Start of The data
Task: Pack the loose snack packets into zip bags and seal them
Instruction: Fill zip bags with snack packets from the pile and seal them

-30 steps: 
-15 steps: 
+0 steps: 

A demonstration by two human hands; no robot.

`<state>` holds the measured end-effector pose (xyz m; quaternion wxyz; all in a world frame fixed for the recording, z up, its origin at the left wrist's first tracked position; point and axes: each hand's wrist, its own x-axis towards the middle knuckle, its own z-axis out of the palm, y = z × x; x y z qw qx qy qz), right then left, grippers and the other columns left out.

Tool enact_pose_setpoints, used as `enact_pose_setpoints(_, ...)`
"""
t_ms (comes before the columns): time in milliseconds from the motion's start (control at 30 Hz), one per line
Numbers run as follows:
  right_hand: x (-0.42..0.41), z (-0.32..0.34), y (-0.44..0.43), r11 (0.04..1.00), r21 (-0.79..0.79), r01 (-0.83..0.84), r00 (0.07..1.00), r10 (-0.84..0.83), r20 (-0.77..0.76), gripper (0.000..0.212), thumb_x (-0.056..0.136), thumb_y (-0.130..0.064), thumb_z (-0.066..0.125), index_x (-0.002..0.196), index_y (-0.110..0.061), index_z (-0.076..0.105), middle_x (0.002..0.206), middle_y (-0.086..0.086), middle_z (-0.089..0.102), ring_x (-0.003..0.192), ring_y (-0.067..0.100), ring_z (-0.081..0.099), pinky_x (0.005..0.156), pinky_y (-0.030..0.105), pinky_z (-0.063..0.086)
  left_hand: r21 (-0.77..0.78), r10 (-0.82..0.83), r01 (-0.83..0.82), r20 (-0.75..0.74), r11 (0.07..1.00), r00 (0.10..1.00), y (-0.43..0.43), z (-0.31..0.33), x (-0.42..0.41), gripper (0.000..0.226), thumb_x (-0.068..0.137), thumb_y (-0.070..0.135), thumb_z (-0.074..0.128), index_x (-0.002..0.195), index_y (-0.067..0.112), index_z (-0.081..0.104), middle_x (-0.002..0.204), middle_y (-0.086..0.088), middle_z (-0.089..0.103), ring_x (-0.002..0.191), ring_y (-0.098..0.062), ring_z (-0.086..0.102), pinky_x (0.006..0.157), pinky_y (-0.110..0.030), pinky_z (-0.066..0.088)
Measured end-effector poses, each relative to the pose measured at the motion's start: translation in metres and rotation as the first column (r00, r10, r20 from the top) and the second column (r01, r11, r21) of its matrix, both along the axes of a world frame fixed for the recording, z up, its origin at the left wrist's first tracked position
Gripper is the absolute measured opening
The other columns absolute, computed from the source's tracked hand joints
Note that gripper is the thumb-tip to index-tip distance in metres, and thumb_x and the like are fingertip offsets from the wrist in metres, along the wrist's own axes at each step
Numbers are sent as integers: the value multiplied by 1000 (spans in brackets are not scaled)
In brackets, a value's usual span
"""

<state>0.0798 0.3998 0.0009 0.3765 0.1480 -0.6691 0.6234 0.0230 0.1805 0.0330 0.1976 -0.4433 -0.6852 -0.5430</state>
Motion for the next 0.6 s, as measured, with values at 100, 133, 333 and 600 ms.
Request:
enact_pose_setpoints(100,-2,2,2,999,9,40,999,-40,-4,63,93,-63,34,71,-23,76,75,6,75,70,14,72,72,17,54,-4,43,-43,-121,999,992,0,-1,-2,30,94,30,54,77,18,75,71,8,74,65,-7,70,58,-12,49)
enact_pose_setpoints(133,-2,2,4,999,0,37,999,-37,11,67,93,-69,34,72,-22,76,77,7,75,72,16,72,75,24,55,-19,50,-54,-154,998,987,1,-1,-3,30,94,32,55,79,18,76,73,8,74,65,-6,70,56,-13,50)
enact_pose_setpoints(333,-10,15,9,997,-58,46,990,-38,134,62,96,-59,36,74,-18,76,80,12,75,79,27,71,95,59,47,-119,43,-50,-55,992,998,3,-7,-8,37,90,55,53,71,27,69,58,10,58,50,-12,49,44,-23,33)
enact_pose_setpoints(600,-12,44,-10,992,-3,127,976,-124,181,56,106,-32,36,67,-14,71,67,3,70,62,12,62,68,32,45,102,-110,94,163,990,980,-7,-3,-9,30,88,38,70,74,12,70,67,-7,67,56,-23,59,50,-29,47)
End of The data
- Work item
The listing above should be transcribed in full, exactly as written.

- Written answer
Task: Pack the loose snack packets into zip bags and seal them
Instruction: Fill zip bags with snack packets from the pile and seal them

-30 steps: 
-15 steps: 
+0 steps: 

A demonstration by two human hands; no robot.

`<state>` holds the measured end-effector pose (xyz m; quaternion wxyz; all in a world frame fixed for the recording, z up, its origin at the left wrist's first tracked position; point and axes: each hand's wrist, its own x-axis towards the middle knuckle, its own z-axis out of the palm, y = z × x; x y z qw qx qy qz), right then left, grippers and the other columns left out.

Tool enact_pose_setpoints, used as `enact_pose_setpoints(_, ...)`
"""
t_ms (comes before the columns): time in milliseconds from the motion's start (control at 30 Hz), one per line
Numbers run as follows:
  right_hand: x (-0.42..0.41), z (-0.32..0.34), y (-0.44..0.43), r11 (0.04..1.00), r21 (-0.79..0.79), r01 (-0.83..0.84), r00 (0.07..1.00), r10 (-0.84..0.83), r20 (-0.77..0.76), gripper (0.000..0.212), thumb_x (-0.056..0.136), thumb_y (-0.130..0.064), thumb_z (-0.066..0.125), index_x (-0.002..0.196), index_y (-0.110..0.061), index_z (-0.076..0.105), middle_x (0.002..0.206), middle_y (-0.086..0.086), middle_z (-0.089..0.102), ring_x (-0.003..0.192), ring_y (-0.067..0.100), ring_z (-0.081..0.099), pinky_x (0.005..0.156), pinky_y (-0.030..0.105), pinky_z (-0.063..0.086)
  left_hand: r21 (-0.77..0.78), r10 (-0.82..0.83), r01 (-0.83..0.82), r20 (-0.75..0.74), r11 (0.07..1.00), r00 (0.10..1.00), y (-0.43..0.43), z (-0.31..0.33), x (-0.42..0.41), gripper (0.000..0.226), thumb_x (-0.068..0.137), thumb_y (-0.070..0.135), thumb_z (-0.074..0.128), index_x (-0.002..0.195), index_y (-0.067..0.112), index_z (-0.081..0.104), middle_x (-0.002..0.204), middle_y (-0.086..0.088), middle_z (-0.089..0.103), ring_x (-0.002..0.191), ring_y (-0.098..0.062), ring_z (-0.086..0.102), pinky_x (0.006..0.157), pinky_y (-0.110..0.030), pinky_z (-0.066..0.088)
Measured end-effector poses, each relative to the pose measured at the motion's start: translation in metres and rotation as the first column (r00, r10, r20 from the top) and the second column (r01, r11, r21) of its matrix, both along the axes of a world frame fixed for the recording, z up, its origin at the left wrist's first tracked position
Gripper is the absolute measured opening
The other columns absolute, computed from the source's tracked hand joints
Note that gripper is the thumb-tip to index-tip distance in metres, and thumb_x and the like are fingertip offsets from the wrist in metres, along the wrist's own axes at each step
Numbers are sent as integers: the value multiplied by 1000 (spans in brackets are not scaled)
In brackets, a value's usual span
"""

<state>0.0798 0.3998 0.0009 0.3765 0.1480 -0.6691 0.6234 0.0230 0.1805 0.0330 0.1976 -0.4433 -0.6852 -0.5430</state>
Motion for the next 0.6 s, as measured, with values at 100, 133, 333 and 600 ms.
Request:
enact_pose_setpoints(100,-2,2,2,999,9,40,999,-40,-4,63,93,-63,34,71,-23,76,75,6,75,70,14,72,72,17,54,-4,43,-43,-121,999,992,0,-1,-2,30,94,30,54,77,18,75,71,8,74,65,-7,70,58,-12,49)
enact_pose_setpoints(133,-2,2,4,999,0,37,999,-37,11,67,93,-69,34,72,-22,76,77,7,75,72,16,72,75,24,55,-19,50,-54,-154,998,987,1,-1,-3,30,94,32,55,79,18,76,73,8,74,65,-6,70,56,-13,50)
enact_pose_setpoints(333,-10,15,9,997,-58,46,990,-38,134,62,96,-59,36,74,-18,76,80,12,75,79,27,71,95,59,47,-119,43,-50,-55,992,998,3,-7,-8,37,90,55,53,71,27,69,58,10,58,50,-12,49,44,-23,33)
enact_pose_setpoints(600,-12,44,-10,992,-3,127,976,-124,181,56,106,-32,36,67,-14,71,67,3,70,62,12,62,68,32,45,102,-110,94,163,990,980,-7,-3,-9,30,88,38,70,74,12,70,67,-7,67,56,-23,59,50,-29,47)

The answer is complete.